◆ **WORK REQUIRED**
Your result will be the set of lines with "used", copied from the material below.
::: EXCERPTED RECORDS
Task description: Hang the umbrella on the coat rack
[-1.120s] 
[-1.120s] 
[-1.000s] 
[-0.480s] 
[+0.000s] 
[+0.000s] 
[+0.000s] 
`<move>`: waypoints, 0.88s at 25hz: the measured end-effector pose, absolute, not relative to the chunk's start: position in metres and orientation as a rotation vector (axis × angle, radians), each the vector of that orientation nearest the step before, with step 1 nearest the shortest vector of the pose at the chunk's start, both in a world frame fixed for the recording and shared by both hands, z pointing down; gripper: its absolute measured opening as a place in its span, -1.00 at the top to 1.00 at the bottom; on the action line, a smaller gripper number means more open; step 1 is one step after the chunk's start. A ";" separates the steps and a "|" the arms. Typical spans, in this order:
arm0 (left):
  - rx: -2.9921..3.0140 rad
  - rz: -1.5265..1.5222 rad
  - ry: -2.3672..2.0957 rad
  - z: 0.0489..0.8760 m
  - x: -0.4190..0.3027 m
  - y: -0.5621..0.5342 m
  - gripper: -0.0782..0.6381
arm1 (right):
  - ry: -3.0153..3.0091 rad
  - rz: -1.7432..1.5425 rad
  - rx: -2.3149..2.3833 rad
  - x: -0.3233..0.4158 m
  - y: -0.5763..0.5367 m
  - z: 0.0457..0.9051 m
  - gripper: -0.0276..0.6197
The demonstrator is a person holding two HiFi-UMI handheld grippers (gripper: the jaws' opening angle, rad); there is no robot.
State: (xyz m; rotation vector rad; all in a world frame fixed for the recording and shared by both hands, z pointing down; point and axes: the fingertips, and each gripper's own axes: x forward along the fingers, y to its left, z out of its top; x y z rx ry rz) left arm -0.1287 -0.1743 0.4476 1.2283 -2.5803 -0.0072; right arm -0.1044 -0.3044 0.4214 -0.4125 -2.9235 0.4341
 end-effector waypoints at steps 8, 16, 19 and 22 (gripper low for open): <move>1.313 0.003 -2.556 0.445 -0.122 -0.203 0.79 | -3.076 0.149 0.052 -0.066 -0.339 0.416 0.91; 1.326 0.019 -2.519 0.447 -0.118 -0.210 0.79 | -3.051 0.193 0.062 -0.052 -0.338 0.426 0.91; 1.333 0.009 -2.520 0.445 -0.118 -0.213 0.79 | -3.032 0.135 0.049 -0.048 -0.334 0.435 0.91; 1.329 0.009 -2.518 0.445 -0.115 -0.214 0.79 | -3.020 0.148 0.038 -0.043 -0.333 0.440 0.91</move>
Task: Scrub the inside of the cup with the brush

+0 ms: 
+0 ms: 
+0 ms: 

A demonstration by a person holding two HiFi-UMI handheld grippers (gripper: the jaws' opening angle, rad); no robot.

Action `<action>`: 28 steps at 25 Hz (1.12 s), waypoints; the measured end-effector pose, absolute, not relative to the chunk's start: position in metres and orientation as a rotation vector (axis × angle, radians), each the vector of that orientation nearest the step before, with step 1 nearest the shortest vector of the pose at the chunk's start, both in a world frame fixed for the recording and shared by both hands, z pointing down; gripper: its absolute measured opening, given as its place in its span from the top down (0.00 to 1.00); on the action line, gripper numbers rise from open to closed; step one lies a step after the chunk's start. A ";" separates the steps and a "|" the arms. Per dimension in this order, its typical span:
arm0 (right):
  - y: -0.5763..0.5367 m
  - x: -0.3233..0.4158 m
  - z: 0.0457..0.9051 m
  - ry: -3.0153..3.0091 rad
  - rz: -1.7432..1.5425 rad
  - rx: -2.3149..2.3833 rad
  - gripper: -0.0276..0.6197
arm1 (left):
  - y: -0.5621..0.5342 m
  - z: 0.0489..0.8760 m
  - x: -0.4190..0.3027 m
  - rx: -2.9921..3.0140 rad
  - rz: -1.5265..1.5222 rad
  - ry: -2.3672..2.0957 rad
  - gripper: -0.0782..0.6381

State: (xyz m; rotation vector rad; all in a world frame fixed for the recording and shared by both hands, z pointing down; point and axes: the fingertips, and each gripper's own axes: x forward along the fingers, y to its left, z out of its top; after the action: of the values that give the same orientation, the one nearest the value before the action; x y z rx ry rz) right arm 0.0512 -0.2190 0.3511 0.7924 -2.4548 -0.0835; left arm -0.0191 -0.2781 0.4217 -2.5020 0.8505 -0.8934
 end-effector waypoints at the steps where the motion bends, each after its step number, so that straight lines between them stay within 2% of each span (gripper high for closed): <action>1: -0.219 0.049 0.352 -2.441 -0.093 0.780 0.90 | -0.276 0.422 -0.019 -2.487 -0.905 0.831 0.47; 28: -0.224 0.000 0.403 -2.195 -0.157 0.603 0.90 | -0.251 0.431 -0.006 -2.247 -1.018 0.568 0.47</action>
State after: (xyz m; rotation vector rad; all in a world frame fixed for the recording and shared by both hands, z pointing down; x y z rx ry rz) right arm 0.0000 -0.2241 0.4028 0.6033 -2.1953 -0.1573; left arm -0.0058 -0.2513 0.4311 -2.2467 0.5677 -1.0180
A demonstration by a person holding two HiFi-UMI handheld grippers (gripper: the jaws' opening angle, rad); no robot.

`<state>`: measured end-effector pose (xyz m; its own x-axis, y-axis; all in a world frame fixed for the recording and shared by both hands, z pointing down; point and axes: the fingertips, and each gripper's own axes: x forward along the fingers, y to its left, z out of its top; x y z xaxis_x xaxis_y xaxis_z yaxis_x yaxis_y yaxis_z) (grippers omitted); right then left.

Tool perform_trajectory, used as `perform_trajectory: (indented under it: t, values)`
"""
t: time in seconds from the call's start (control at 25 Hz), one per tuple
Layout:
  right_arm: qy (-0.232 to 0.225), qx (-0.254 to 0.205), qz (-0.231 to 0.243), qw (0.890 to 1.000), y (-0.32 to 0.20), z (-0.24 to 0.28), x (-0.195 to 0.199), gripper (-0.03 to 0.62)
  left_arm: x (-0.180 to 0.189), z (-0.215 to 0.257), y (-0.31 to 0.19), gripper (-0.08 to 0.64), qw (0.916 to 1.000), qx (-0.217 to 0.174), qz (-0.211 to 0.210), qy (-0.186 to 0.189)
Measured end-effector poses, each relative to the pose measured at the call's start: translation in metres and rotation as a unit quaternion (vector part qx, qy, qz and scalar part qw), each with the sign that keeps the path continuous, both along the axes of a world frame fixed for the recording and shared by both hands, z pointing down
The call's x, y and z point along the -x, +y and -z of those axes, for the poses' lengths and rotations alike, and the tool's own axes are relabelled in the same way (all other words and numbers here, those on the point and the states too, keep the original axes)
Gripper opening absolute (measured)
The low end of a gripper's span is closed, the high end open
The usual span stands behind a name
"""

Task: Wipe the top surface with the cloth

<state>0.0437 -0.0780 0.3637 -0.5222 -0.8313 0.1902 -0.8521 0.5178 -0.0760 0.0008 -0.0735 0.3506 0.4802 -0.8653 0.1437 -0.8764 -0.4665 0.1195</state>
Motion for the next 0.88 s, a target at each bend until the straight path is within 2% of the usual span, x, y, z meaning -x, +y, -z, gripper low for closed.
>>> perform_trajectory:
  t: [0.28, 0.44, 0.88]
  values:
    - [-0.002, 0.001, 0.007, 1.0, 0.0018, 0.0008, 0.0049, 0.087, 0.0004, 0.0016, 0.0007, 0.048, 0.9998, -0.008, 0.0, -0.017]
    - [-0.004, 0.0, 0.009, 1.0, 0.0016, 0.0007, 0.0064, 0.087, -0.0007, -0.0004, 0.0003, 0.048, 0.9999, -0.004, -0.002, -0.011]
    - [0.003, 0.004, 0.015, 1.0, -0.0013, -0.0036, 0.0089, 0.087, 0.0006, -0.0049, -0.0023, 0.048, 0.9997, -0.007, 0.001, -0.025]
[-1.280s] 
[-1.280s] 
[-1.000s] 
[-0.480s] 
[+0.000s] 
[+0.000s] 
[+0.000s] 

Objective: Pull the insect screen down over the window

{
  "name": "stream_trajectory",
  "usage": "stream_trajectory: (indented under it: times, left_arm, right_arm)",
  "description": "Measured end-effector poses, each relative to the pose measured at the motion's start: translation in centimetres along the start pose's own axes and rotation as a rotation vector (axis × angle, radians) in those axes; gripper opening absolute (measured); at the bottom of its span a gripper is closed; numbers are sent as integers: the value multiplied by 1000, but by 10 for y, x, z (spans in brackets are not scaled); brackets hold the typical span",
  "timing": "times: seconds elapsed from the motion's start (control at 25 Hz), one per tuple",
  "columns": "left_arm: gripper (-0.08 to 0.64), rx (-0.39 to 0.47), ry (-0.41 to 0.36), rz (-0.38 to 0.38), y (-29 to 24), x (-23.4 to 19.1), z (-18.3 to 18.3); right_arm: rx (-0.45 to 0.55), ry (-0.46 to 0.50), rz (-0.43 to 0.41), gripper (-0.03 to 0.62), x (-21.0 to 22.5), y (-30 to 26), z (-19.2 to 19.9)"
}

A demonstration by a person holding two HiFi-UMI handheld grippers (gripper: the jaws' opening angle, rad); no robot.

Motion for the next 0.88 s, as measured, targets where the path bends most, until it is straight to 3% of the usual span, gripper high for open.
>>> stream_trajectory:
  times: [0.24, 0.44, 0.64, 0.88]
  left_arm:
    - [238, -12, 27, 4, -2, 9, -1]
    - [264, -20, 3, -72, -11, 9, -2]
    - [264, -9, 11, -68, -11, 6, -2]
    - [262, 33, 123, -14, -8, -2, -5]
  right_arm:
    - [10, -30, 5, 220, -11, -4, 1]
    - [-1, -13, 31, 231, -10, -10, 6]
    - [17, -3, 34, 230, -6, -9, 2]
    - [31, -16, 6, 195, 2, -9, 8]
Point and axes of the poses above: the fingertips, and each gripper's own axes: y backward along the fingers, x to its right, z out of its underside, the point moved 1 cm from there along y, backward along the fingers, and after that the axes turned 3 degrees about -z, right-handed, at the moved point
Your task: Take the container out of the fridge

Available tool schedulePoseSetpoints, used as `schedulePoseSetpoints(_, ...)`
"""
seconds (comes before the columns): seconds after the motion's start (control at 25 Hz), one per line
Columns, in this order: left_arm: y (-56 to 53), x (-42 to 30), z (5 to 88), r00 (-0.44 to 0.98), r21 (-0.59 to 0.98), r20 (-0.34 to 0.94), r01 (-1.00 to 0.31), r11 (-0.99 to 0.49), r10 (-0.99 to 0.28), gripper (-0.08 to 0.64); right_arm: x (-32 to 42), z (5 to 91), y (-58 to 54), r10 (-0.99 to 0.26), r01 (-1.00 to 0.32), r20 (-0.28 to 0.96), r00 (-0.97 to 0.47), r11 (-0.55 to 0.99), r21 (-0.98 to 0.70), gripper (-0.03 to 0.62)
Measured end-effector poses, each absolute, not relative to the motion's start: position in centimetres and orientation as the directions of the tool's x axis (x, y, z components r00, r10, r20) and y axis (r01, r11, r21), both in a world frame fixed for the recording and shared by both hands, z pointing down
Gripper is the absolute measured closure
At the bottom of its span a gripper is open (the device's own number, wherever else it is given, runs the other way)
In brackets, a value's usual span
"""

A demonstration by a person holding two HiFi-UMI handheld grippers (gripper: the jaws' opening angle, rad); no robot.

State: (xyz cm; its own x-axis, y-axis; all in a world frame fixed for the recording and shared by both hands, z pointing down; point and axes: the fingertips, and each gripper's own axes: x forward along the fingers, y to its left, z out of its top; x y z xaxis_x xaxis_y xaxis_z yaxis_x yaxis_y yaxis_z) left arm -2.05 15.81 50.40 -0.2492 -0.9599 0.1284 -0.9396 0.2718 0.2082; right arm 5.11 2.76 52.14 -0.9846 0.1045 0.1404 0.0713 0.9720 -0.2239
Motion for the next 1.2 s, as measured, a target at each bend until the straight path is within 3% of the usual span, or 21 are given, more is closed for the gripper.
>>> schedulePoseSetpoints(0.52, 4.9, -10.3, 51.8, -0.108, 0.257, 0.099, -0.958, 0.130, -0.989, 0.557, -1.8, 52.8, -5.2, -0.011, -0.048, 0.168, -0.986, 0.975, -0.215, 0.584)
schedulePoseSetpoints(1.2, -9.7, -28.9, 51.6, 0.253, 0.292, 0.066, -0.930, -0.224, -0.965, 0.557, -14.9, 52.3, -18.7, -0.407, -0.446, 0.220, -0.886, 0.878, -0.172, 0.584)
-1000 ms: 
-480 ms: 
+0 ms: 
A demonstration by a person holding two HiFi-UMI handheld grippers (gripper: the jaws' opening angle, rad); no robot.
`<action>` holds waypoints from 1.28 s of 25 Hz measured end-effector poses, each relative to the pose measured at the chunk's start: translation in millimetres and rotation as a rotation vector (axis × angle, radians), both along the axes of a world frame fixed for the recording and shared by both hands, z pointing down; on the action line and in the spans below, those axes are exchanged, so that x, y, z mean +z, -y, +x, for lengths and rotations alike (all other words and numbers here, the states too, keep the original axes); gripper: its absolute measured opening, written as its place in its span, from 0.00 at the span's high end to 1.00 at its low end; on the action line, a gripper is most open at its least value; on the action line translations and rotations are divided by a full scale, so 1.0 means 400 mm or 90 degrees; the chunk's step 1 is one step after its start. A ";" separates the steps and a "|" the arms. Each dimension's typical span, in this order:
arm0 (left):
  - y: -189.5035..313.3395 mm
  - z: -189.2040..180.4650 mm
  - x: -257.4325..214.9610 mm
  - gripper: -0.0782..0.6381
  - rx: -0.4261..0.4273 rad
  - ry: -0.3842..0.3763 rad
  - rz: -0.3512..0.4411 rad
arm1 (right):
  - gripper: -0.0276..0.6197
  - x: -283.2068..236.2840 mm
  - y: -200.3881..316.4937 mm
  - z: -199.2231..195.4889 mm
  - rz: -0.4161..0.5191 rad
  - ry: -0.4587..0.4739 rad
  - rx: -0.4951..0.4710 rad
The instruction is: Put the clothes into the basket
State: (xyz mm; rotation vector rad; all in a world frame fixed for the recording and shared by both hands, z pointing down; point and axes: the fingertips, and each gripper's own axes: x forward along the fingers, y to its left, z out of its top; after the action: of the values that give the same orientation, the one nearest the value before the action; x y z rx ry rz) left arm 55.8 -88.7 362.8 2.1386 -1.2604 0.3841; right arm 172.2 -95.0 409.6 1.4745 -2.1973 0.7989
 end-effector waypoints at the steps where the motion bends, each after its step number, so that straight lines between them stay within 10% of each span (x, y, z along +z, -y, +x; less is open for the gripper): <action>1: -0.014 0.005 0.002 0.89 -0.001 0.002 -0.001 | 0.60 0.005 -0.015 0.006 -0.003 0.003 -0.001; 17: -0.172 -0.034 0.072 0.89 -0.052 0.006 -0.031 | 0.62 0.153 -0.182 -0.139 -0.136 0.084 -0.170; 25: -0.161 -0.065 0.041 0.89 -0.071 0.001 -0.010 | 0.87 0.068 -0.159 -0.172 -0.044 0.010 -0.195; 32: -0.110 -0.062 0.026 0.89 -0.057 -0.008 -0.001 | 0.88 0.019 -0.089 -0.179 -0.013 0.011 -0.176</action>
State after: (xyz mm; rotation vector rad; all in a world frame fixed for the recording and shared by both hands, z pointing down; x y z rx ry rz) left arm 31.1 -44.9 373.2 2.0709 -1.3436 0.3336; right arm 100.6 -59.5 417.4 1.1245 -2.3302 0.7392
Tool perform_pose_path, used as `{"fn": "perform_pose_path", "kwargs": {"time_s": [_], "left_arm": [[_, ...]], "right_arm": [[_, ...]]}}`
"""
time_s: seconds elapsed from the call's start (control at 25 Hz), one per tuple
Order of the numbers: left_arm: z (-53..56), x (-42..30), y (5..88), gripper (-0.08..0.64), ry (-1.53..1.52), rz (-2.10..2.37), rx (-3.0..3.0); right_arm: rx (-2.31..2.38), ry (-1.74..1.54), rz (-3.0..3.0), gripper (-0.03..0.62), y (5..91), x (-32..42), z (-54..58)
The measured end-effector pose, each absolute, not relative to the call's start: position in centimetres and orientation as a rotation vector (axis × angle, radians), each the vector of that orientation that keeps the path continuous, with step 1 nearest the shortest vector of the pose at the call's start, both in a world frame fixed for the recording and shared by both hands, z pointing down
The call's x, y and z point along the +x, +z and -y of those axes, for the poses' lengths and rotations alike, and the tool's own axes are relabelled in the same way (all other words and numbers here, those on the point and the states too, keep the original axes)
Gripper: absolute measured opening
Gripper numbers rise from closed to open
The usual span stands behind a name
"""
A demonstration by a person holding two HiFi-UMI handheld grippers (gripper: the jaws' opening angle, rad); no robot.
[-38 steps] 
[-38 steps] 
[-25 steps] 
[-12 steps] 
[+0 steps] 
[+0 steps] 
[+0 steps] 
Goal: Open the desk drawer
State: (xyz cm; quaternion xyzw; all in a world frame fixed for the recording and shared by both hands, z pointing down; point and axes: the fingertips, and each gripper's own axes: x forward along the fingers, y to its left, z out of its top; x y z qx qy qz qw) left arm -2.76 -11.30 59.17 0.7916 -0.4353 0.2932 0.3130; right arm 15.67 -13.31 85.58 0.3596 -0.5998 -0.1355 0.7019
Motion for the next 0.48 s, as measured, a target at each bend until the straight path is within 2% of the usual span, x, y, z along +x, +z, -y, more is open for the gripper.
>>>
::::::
◆ **OUTPUT FOR THIS TASK**
Tool perform_trajectory, used as `perform_trajectory: (indented under it: t, values)`
Available tool schedulePoseSetpoints, used as `schedulePoseSetpoints(_, ...)`
Tool perform_pose_path, used as `{"fn": "perform_pose_path", "kwargs": {"time_s": [_], "left_arm": [[_, ...]], "right_arm": [[_, ...]]}}`

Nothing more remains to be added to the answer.